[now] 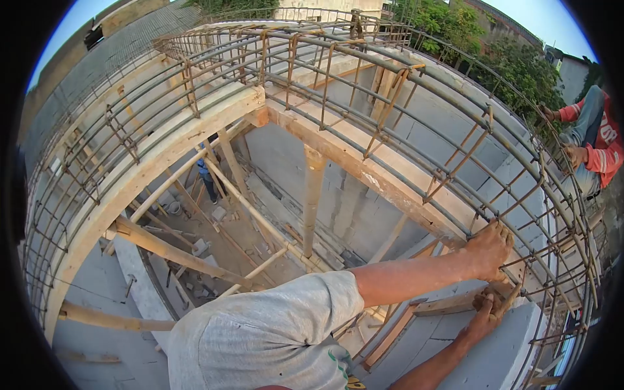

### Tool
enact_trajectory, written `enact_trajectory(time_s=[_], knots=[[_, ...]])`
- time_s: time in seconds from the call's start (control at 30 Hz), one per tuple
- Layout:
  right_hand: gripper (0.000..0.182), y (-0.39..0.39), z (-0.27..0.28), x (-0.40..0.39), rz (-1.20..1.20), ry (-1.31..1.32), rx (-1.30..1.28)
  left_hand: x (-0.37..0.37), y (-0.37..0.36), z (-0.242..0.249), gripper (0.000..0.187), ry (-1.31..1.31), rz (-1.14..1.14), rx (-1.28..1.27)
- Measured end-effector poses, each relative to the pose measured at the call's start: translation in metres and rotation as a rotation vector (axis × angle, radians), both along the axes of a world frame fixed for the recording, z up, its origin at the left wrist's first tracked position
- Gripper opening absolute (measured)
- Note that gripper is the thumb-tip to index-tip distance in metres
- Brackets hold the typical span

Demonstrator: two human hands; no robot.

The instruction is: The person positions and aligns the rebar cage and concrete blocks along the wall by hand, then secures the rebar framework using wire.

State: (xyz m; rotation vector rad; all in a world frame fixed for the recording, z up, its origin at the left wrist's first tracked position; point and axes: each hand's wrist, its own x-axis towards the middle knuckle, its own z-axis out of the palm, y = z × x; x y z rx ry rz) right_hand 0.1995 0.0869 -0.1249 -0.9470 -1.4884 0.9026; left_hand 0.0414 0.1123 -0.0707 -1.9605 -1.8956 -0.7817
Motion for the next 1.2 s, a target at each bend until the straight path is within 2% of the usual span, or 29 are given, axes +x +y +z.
enact_trajectory(time_s=[0.07,0.1,0.5,0.57,0.67,0.7,0.8,0.9,1.0,1.2], knots=[[0.030,-0.003,0.001,-0.002,-0.018,0.019,0.013,0.003,0.002,-0.002,0.109,-0.008,-0.007,0.007],[0.026,0.000,-0.003,-0.003,-0.016,0.028,0.016,0.002,0.001,-0.001,0.109,-0.008,-0.016,-0.008],[0.030,0.023,-0.033,-0.001,0.001,0.021,0.034,-0.002,-0.010,0.000,0.104,0.020,0.002,0.018],[0.029,0.010,-0.016,0.002,-0.068,-0.070,0.085,-0.001,-0.010,0.006,0.105,-0.046,-0.056,-0.007],[0.030,0.007,-0.009,0.004,-0.041,-0.051,0.049,-0.003,-0.015,0.010,0.093,0.027,0.002,0.048],[0.047,0.012,-0.014,0.005,-0.031,-0.008,0.053,-0.002,-0.013,0.007,0.091,0.090,0.042,0.104],[0.048,0.012,-0.007,0.004,-0.031,0.025,0.078,-0.003,-0.016,0.009,0.090,0.012,-0.011,0.095],[0.037,0.015,0.003,0.007,-0.105,-0.046,0.122,-0.002,-0.018,0.008,0.090,0.042,0.033,0.140],[0.041,0.014,0.022,0.005,-0.188,-0.028,0.217,-0.003,-0.006,0.004,0.107,-0.017,-0.041,0.024],[0.044,0.032,0.018,0.013,-0.202,-0.225,0.187,-0.002,-0.009,0.005,0.104,0.002,0.002,0.028]])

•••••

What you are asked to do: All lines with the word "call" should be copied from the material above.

Output for this task:
- time_s: time in seconds from the call's start (control at 30 Hz), one per tuple
- Measured end-effector poses, each relative to the pose measured at the call's start: translation in metres and rotation as a rotation vector (axis × angle, radians), both along the axes of a world frame fixed for the recording, z up, its origin at the left wrist's first tracked position

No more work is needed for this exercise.